Como conseqüência da digestão dos carboidratos, os pulgões produzem excessiva quantidade de material açucarado, grande parte do qual eliminam com as fezes. Esse material é apreciadíssimo pelas formigas, que, como forma de obter alimento, mantêm pulgões cativos em seu formigueiro, fornecendo-lhes partes vivas de plantas e chegando até mesmo a acariciá-los, no sentido de estimulá-los a eliminar os produtos açucarados de que necessitam.

 

 

 

8.    Predatismo

 

Predatismo é uma relação desarmônica em que um animal captura e mata um indivíduo de outra espécie, para alimentar-se.

Todos os carnívoros são animais predadores. É o que acontece com o leão, o lobo, o tigre, a onça, que caçam veados, zebras e tantos outros animais.

O predador pode atacar e devorar também plantas, como acontece com o gafanhoto, que, em bandos, devora rapidamente toda uma plantação.

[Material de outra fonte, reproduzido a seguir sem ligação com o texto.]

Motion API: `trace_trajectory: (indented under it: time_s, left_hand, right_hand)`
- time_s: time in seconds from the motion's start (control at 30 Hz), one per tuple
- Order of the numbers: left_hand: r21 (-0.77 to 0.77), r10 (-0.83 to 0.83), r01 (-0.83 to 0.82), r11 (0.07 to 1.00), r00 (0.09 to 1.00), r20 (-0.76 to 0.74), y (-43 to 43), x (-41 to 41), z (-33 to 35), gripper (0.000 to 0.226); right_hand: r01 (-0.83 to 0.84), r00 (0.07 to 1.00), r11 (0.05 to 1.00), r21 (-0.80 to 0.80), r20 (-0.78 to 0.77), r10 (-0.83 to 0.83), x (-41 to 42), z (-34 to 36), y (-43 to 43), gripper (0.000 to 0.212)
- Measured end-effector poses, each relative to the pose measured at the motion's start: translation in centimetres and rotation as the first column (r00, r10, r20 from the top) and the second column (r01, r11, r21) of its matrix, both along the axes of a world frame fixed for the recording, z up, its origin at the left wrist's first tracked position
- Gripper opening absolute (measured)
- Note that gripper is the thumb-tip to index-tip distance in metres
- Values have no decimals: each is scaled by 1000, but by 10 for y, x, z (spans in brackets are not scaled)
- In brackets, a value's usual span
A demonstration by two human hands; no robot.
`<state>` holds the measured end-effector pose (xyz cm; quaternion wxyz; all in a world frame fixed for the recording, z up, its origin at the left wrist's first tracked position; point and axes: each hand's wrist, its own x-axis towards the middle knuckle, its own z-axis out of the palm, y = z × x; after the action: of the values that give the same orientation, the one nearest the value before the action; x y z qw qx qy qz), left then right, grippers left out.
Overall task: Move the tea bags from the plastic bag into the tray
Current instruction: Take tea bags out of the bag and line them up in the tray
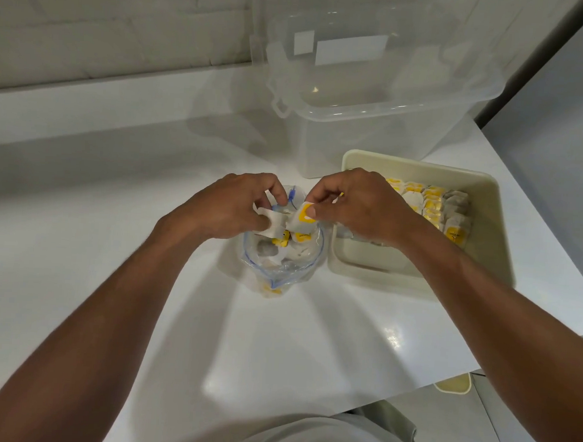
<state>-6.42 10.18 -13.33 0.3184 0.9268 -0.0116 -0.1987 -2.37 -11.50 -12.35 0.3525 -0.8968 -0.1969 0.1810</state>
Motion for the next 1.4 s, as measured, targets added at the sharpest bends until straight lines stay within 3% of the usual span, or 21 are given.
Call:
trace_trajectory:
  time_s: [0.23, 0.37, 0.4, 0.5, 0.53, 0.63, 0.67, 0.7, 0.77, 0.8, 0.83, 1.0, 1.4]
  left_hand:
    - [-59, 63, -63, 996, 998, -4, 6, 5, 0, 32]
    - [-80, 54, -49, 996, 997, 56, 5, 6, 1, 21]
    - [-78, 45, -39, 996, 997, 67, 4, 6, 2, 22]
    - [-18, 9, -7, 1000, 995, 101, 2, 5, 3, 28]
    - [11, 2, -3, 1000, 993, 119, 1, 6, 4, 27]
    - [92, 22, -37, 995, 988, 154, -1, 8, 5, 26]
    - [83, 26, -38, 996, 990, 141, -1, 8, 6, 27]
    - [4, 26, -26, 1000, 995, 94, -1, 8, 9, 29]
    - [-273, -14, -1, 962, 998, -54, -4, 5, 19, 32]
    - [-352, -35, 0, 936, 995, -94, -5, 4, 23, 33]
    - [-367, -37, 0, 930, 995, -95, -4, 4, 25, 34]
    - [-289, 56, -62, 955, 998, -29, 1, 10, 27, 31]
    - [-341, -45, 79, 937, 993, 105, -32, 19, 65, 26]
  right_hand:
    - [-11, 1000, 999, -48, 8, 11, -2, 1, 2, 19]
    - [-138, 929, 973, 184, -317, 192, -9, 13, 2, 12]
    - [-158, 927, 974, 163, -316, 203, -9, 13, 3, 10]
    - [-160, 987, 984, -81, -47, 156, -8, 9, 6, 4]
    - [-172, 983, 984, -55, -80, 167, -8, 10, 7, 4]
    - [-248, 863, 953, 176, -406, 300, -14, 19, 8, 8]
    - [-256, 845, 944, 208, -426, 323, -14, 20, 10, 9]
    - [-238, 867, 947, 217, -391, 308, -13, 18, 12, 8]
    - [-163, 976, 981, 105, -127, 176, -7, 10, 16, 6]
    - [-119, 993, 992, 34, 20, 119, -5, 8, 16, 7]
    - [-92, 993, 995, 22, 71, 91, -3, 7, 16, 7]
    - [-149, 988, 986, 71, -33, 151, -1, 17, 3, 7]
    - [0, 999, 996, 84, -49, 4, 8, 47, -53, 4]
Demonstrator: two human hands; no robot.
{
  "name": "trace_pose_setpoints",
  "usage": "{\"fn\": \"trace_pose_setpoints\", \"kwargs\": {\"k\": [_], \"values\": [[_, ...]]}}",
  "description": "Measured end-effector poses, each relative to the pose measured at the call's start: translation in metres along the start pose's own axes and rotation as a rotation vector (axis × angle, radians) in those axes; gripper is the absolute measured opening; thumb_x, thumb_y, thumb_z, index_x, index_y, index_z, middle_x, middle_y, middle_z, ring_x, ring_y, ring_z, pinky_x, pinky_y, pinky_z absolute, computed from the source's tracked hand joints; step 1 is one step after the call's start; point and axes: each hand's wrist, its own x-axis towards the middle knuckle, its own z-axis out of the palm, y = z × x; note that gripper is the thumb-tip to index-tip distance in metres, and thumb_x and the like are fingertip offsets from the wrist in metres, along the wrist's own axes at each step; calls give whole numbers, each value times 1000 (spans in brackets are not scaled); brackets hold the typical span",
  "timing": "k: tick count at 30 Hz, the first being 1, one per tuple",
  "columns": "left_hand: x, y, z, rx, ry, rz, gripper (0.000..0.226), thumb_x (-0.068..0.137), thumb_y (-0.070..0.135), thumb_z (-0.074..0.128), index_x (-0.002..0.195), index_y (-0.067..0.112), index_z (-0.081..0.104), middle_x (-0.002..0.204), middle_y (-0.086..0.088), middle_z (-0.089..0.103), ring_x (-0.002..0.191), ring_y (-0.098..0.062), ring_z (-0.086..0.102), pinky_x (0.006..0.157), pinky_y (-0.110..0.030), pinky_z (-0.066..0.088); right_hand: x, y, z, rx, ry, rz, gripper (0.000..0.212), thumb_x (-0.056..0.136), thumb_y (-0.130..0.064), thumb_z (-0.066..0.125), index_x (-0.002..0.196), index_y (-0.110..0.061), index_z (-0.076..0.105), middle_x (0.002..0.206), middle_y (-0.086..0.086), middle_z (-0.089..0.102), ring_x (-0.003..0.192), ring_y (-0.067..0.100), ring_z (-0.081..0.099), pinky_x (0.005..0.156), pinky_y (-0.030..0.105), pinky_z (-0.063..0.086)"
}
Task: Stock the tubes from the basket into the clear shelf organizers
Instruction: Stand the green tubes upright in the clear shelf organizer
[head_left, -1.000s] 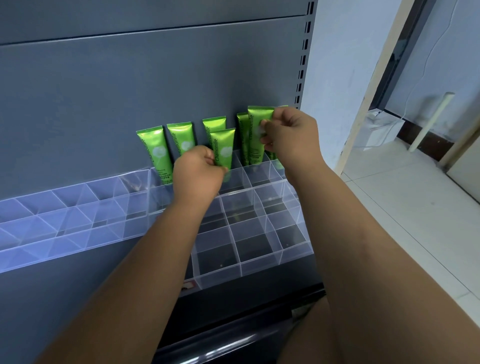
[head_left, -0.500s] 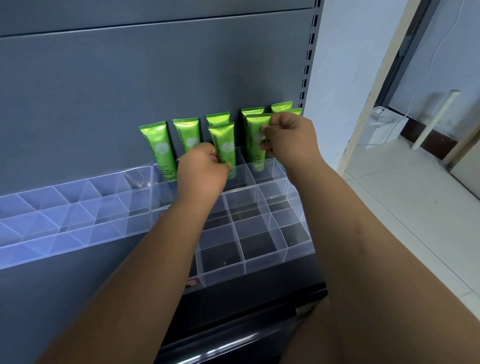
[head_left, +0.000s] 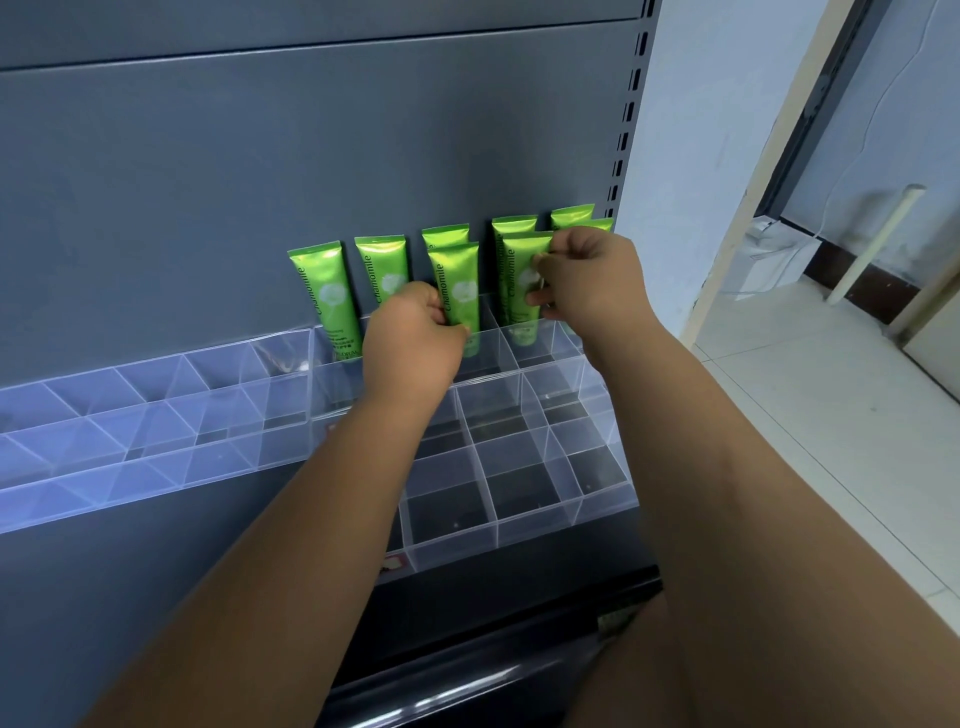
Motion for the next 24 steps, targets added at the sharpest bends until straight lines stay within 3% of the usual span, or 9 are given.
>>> {"fn": "trace_pose_setpoints", "kwargs": {"k": [1,3,6,9,12,16,19,24], "values": [[0,0,0,-3,-1,-2,20,81,9,76,91,16,61,91,-5,71,86,-24,67,78,-42,58,-1,-1,0,-10,2,-11,12,88,-1,55,82,-10,60,80,14,69,59,26,70,61,37,58],[0,0,0,-6,-3,-4,21,81,8,76,90,18,59,91,-3,70,87,-23,67,79,-41,57,-2,-3,0,-32,14,-36,29,88,0,48,100,-16,69,83,14,74,59,27,72,66,44,62],[-1,0,0,-4,-4,-3,21,81,8,75,89,18,59,91,-4,70,86,-23,67,79,-40,57,-5,-8,0,-68,31,-77,42,85,2,42,101,-25,70,87,12,72,55,27,71,66,50,62],[0,0,1,0,-3,-2,20,82,9,75,89,17,59,91,-4,70,86,-23,67,78,-40,56,-8,-12,0,-142,64,-125,42,83,4,48,100,-27,71,84,0,68,58,23,72,64,46,62],[0,0,1,5,-5,2,23,82,10,76,88,20,57,91,-4,70,87,-23,67,77,-39,56,-10,-16,0,-247,106,-218,41,81,-1,52,106,-22,76,93,-6,73,73,22,74,74,43,60],[0,-1,1,1,-4,7,22,82,9,75,89,21,57,91,-4,70,87,-23,67,78,-39,57,-10,-20,3,-324,109,-300,37,86,-4,53,108,-23,77,105,-4,75,82,25,73,79,42,58],[1,-2,2,-8,-12,4,22,83,10,75,91,22,58,88,3,68,88,-20,67,77,-34,55,-11,-21,5,-345,95,-325,35,88,-6,54,109,-23,77,106,-2,75,83,26,73,76,44,59],[1,-3,2,-8,-10,10,22,82,10,75,92,21,59,88,3,68,87,-20,66,80,-37,57,-13,-23,6,-396,76,-358,35,88,-7,56,111,-22,77,108,-1,75,87,24,73,81,39,58]]}}
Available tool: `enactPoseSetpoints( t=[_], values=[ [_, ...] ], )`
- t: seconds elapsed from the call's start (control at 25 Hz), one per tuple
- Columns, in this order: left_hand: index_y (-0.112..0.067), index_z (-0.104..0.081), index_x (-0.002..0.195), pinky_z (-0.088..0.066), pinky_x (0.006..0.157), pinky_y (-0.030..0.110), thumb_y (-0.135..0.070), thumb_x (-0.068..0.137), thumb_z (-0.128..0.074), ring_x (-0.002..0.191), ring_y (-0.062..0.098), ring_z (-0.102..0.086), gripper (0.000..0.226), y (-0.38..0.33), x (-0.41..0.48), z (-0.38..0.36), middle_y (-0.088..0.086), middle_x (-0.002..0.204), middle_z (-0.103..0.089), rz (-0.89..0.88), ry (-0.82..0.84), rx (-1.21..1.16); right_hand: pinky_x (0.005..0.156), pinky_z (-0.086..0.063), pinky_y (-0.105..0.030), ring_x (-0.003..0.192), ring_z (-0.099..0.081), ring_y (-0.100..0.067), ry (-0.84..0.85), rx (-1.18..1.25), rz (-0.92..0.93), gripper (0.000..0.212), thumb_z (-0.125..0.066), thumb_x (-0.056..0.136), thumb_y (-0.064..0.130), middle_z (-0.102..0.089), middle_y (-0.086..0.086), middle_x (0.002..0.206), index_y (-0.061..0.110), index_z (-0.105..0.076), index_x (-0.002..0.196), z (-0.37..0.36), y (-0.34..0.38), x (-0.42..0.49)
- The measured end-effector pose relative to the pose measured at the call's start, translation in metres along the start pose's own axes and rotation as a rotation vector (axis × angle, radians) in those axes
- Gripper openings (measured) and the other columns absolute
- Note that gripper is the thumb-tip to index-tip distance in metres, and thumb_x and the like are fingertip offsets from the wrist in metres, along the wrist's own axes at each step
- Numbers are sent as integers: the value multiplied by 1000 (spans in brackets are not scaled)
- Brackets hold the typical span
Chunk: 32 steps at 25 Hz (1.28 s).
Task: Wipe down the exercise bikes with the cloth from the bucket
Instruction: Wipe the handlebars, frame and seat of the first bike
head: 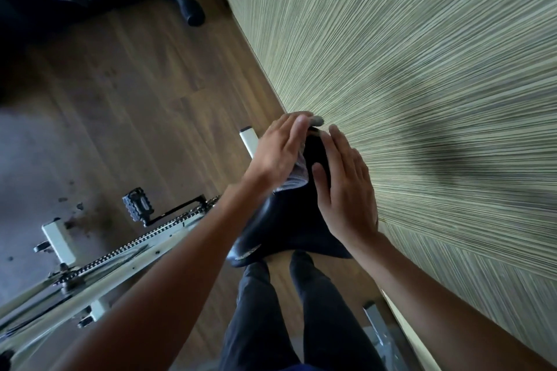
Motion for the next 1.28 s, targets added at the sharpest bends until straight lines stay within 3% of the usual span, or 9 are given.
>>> enactPoseSetpoints(
  t=[0.08, 0.2, 0.28, 0.36, 0.52, 0.68, 0.8, 0.96, 1.28],
  values=[
    [-30, -73, 108, -38, 104, 24, -36, 108, -31, 107, -2, -58, 42, -3, 16, 7, -22, 106, -68, 46, 114, -30, 109, -42, -42, 140, -41, -19, -44, 75, -54, 45, -45, 104, 31, -42, -5, 153, 12, -46, 145, 2, 0, 0],
    [-32, -70, 118, -37, 110, 35, -35, 107, -30, 119, 3, -56, 41, 4, 9, 4, -15, 122, -66, -33, 101, 0, 105, -44, -41, 132, -47, -20, -63, 127, -59, 42, -49, 103, 32, -49, -5, 143, 12, -51, 140, 7, 0, -2],
    [-22, -55, 139, -31, 115, 35, -29, 106, -29, 133, 11, -45, 42, 10, -11, -3, -3, 141, -54, -72, 2, 48, 108, -41, -40, 135, -45, -20, -36, 118, -54, 44, -46, 104, 33, -47, -5, 147, 13, -49, 143, 9, 0, -5],
    [-14, -31, 154, -20, 120, 30, -30, 107, -28, 146, 17, -29, 49, 9, -31, -7, 4, 158, -34, 74, -52, 36, 115, -35, -42, 144, -37, -21, 5, 71, -49, 48, -41, 105, 33, -39, -6, 155, 14, -42, 149, 9, 1, -11],
    [-12, -4, 158, -14, 119, 29, -35, 108, -27, 152, 16, -10, 60, 3, -78, -18, 4, 166, -8, 263, -28, 122, 123, -21, -42, 152, -19, -19, 51, -23, -36, 52, -31, 107, 38, -25, -5, 164, 18, -30, 155, 7, 0, -26],
    [-10, -15, 156, -29, 117, 38, -44, 106, -21, 146, 22, -28, 61, 13, -144, -9, 11, 160, -27, 228, 6, 467, 123, -20, -42, 153, -15, -20, 57, -23, 15, 53, -31, 108, 38, -22, -6, 165, 18, -28, 156, 10, -5, -33],
    [-10, -30, 151, -32, 116, 49, -47, 105, -19, 135, 25, -40, 60, 36, -183, 0, 11, 145, -45, 208, -132, 457, 122, -22, -44, 153, -15, -21, 69, 9, 66, 52, -36, 108, 36, -21, -7, 165, 17, -29, 156, 12, -10, -36],
    [1, -36, 147, -20, 122, 49, -38, 106, -26, 144, 33, -31, 58, 34, -179, -29, 19, 150, -42, 154, -308, 622, 124, -19, -45, 154, -9, -18, 92, 95, 83, 52, -38, 107, 34, -19, -6, 165, 17, -30, 155, 16, -18, -41],
    [7, -18, 152, -18, 123, 50, -39, 109, -25, 151, 35, -12, 63, -11, -122, -100, 26, 161, -14, -11, -267, 955, 123, -21, -29, 151, -20, -13, 133, 538, 19, 46, -44, 104, 17, -34, -9, 159, 5, -42, 148, 28, -42, -49]
  ],
)
Point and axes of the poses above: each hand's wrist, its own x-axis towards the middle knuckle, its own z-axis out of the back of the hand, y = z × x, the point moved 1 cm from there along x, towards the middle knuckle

Nos casos em que a espécie predada é vegetal, costuma-se dar ao predatismo o nome de herbivorismo.

Raros são os casos em que o predador é uma planta. As plantas carnívoras, no entanto, são excelentes exemplos, pois aprisionam e digerem principalmente insetos.

 

 

9.    Parasitismo

 

Parasitismo é uma relação desarmônica entre seres de espécies diferentes, em que um deles, denominado parasita, vive no corpo do outro, denominado hospedeiro, do qual retira alimentos.

Embora os parasitas possam causar a morte dos hospedeiros, de modo geral trazem-lhe apenas prejuízos.

Quanto à localização no corpo do hospedeiro, os parasitas podem ser classificados em ectoparasitas (externos) e endoparasitas (internos).

Os exemplos mais comuns de ectoparasitas são os piolhos, os carrapatos, o cravo da pele, o bicho-de-pé e o bicho da sarna, além de outros. Exemplos de endoparasitas são o plasmódio e o tripanossomo, protozoários causadores, respectivamente, da malária e da doença de Chagas. São exemplos, também, os vírus, causadores de várias doenças, desde a gripe até a febre amarela e a AIDS.